Copy out exactly the lines below that run from the one holding "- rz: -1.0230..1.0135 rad" to the one holding "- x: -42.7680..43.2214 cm", keeping both of those lines and no others.

■ ■ ■ ■ ■ ■ ■

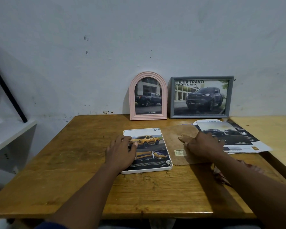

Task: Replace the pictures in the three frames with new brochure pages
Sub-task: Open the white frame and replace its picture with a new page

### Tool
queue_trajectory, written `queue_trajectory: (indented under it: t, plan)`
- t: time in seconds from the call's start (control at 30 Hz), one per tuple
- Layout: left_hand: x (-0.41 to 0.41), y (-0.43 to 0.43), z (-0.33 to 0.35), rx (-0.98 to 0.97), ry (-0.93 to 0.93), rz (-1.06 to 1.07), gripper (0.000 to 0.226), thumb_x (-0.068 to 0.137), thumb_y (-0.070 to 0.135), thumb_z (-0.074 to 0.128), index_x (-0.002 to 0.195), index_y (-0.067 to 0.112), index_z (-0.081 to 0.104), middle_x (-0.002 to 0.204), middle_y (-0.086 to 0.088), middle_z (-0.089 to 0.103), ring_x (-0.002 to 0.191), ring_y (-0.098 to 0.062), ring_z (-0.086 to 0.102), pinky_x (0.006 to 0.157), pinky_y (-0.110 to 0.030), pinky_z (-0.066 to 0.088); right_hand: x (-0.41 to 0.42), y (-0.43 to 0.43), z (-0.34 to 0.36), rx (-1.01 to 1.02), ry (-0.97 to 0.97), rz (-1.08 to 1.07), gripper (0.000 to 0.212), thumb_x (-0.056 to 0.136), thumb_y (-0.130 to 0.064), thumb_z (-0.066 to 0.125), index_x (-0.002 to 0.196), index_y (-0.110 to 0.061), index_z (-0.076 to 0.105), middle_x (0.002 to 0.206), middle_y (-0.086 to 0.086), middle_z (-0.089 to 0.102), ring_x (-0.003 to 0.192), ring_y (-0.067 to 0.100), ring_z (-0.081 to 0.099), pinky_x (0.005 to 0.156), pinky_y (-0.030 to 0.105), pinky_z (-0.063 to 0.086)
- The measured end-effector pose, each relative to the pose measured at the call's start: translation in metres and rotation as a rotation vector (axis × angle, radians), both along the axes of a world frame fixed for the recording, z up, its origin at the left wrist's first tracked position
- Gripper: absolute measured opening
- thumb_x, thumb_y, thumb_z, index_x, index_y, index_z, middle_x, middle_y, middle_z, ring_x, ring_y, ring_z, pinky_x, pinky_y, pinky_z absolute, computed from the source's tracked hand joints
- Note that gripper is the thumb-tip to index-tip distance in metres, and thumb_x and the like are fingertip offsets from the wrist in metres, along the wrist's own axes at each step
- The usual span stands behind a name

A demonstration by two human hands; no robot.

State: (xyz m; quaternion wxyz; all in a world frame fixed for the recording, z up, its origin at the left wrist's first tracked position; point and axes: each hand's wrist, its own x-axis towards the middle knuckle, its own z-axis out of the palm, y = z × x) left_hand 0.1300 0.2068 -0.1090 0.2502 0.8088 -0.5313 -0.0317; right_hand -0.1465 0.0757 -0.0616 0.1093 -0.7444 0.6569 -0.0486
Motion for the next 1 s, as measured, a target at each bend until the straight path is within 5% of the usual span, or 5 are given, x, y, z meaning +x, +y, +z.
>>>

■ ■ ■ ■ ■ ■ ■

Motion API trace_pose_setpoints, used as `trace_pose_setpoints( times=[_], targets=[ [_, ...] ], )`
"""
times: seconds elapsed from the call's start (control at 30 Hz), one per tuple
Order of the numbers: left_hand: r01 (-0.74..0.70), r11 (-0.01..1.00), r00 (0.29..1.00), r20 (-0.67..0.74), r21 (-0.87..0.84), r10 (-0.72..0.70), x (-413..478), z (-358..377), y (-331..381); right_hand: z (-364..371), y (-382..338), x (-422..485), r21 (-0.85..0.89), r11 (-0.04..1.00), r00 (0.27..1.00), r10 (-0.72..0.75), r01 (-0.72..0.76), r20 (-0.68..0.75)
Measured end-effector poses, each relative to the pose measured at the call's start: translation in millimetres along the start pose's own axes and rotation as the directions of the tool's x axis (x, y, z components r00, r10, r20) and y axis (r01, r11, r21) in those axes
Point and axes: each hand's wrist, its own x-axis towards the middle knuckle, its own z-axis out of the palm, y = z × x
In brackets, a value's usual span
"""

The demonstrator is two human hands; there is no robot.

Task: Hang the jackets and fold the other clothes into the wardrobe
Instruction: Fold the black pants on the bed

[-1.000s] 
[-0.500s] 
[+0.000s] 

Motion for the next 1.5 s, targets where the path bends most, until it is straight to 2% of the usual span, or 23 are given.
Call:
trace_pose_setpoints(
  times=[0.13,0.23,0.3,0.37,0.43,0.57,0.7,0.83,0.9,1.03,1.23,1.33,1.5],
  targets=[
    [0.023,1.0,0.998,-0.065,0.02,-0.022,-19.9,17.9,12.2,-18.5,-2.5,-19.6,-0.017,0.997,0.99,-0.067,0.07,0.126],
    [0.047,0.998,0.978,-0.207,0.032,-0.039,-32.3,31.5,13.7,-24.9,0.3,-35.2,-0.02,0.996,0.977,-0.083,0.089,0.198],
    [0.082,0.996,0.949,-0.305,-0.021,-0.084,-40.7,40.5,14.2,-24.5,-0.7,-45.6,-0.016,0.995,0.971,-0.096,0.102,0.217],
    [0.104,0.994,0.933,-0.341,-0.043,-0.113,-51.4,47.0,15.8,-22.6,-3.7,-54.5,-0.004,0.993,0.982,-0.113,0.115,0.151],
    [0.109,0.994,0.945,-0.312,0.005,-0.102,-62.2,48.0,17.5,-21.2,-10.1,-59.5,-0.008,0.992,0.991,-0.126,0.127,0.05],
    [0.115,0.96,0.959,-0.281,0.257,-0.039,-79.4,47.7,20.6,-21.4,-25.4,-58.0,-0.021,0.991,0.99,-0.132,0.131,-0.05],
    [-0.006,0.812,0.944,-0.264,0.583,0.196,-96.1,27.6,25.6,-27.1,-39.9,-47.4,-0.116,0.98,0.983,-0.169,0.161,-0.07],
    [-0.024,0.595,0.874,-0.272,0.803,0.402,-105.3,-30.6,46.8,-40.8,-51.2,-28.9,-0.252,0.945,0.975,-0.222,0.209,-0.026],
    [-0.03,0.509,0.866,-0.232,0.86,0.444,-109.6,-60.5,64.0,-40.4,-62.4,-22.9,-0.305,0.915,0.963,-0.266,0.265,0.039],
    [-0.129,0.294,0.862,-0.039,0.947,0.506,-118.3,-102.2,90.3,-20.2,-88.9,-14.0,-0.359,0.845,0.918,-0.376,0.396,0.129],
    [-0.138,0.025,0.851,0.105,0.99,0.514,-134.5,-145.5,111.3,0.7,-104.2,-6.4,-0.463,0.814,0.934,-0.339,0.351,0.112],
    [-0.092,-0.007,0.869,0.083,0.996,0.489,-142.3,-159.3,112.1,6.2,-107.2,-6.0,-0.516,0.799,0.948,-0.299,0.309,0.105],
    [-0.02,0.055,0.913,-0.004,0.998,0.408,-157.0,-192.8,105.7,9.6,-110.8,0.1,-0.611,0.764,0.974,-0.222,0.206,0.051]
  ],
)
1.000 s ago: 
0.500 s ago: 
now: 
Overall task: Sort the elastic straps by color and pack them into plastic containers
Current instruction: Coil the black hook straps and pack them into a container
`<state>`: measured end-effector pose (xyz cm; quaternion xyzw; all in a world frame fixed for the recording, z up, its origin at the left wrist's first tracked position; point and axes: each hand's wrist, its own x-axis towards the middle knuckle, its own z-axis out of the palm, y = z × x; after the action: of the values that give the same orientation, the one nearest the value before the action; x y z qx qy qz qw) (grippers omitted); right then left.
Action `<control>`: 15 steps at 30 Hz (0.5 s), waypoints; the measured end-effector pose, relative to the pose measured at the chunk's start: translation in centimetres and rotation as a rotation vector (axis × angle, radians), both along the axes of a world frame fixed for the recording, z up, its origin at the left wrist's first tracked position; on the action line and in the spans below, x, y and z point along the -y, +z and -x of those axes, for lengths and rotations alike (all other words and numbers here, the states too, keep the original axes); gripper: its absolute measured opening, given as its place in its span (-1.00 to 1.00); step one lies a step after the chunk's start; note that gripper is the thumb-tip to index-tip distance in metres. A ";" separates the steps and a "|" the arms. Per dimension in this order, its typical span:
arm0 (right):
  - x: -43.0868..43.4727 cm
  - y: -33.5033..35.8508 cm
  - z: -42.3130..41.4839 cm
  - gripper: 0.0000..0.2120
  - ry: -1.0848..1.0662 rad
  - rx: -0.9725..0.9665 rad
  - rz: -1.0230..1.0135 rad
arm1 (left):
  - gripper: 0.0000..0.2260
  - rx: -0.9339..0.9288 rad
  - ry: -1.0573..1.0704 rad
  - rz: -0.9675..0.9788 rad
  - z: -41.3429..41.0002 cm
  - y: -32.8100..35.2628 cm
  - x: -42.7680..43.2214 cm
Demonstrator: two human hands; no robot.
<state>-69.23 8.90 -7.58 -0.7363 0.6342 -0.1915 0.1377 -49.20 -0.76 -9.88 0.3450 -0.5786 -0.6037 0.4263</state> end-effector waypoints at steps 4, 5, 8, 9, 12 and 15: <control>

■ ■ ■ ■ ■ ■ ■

**Answer to this exercise**
  - rz: -1.0230..1.0135 rad
arm1 (left):
  - gripper: 0.0000..0.2260
  - rx: -0.9339..0.9288 rad
  - ry: -1.0573..1.0704 rad
  - rz: -0.9675..0.9788 rad
  - z: -41.3429..41.0002 cm
  - y: -32.8100..35.2628 cm
  - x: -42.7680..43.2214 cm

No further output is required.